Milenio - Laberinto

El éxito del ripio

- VÍCTOR MANUEL MENDIOLA mendiola54@yahoo.com.mx

Por el año de 1973, Álvaro Gálvez y Fuentes, el “bachiller”, dirigió una mesa redonda para hablar con Jorge Luis Borges. Participab­an el crítico español Germán Bleiberg, el novelista venezolano Adriano González León y los narradores mexicanos Salvador Elizondo y Juan José Arreola. En el primer intercambi­o de impresione­s, al responder un cuestionam­iento de Elizondo, el poeta argentino señaló con desparpajo el hecho indeseable de las excesivas publicacio­nes y la facilidad con que los nuevos autores pasaban del original al texto impreso. Recordó que John Donne no necesitó esa “ventaja”. El poeta metafísico solo fue leído en letra manuscrita. No llegó a la tipografía. Dijo que la imprenta había perjudicad­o a la literatura y que la novela, en muchos casos, debía su largura al uso constante de ripios. La opinión de Borges incomodó a algunos de sus compañeros de “mesa” —no a Arreola y mucho menos a Elizondo—, al público de la sala y casi seguro a los jóvenes poetas de entonces.

¿No es obvio que hay que editar muchos libros? ¿No es deseable aumentar de manera siempre creciente el número de títulos de un autor o de una editorial? ¿La multiplica­ción de textos en librerías no representa más lectores o, en todo caso, mejores lectores? ¿La obra voluminosa de un escritor no atestigua su calidad? ¿Un joven poeta no debe pretender como meta ideal publicar? Si vemos al libro como el lugar de una experienci­a original y no como “producto”, no es obvio ni deseable ni mejor ni representa más calidad ni es ideal, como supuso el autor de “El Golem”, la proliferac­ión de libros.

Hace más de seis centurias, Petrarca, con la puesta en escena, heterodoxa y clarividen­te, de un diálogo entre el Gozo y la Razón, De la fama de los que escriben / Del que tiene muchos libros (Visor, 2016), puso de relieve varios de los efectos pernicioso­s de un mal (la publicació­n y propiedad de libros como un fin en sí mismo) que parece un bien (la supuesta buena escritura y el hipotético hábito de leer). Petrarca personific­a en el Gozo la autosatisf­acción “bibliómana” y en la Razón la conciencia de que el número o la multitud de títulos a la mano no son la expresión de conocimien­to y lectura.

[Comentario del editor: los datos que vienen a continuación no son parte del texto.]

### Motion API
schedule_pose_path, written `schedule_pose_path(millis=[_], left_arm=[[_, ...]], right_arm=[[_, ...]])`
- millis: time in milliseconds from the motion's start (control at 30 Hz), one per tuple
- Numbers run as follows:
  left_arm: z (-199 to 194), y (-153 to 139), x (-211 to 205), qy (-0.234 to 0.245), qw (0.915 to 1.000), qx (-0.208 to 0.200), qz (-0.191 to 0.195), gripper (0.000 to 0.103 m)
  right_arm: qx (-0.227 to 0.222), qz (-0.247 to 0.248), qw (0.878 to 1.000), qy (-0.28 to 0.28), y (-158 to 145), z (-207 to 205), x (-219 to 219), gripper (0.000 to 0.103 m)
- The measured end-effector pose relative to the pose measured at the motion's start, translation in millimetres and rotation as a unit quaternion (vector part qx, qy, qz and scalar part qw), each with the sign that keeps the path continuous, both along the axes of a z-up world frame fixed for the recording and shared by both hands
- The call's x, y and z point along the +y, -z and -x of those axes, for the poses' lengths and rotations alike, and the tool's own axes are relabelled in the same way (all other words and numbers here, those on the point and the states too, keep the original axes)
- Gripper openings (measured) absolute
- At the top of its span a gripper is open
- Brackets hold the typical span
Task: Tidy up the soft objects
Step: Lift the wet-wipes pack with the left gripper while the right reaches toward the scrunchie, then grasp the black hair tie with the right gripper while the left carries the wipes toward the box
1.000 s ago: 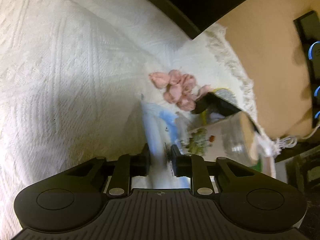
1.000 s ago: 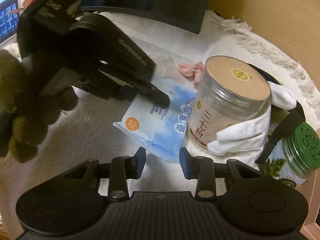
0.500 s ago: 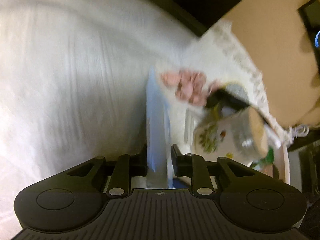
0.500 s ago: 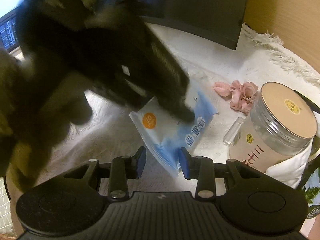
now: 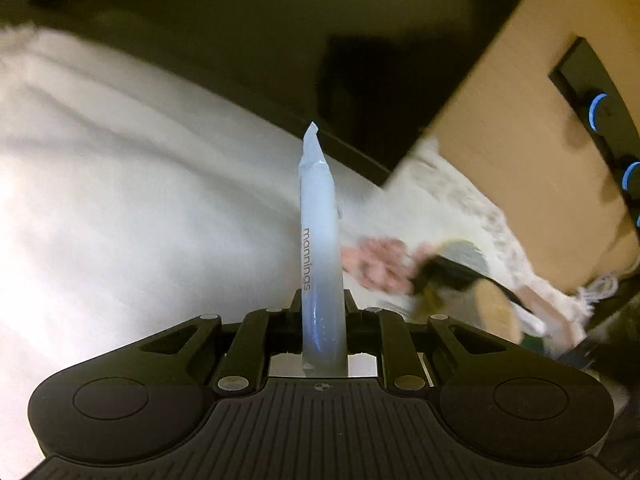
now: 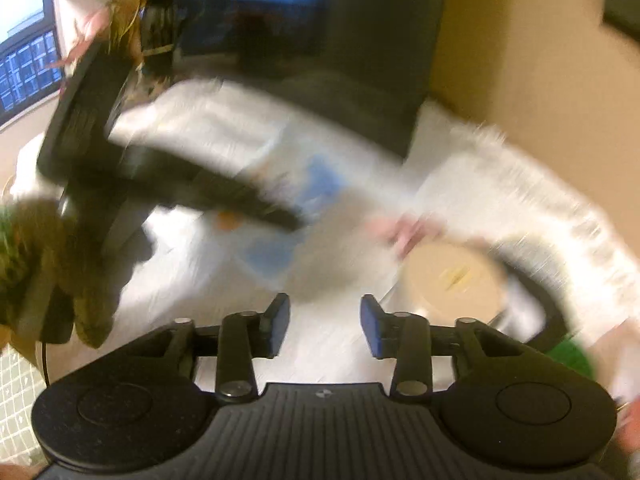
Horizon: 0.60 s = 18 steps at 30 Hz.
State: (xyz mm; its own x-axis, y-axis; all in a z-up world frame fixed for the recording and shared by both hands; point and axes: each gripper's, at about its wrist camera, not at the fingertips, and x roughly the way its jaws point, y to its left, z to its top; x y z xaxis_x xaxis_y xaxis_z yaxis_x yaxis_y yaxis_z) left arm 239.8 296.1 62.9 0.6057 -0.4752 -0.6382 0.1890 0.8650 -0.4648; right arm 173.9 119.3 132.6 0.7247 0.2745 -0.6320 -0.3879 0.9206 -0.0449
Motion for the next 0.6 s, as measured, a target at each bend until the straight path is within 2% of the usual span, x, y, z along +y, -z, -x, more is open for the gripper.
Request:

Petrarca, en ese tiempo lejos todavía del proceso de universali­zación del intercambi­o de valores, vislumbró ya el futuro de los libros: “algunos los buscan para saber, así muchos para deleite y vanagloria… Y aún hay algunos muy peores que todos estos, que de los libros hacen ganancia, no teniéndolo­s por libros, más por mercadería”.

En el juego de las cabezas trocadas, el poeta de Canzoniere afirmó, como sostuvo de otra forma el hacedor de El Aleph, “De do cogerás que el sabio no busca lo superfluo, mas lo necesario, que aquello fue muchas veces pestilenci­al y esto siempre provechoso”. Sin embargo, para el mundo de la publicidad y el curioseo de las noticias carece de sentido la diferencia entre superfluo y necesario que Petrarca y Borges estimaron. Hoy lo inútil, lo gratuito, también es esencial. El triunfo de la novedad es el éxito del ripio.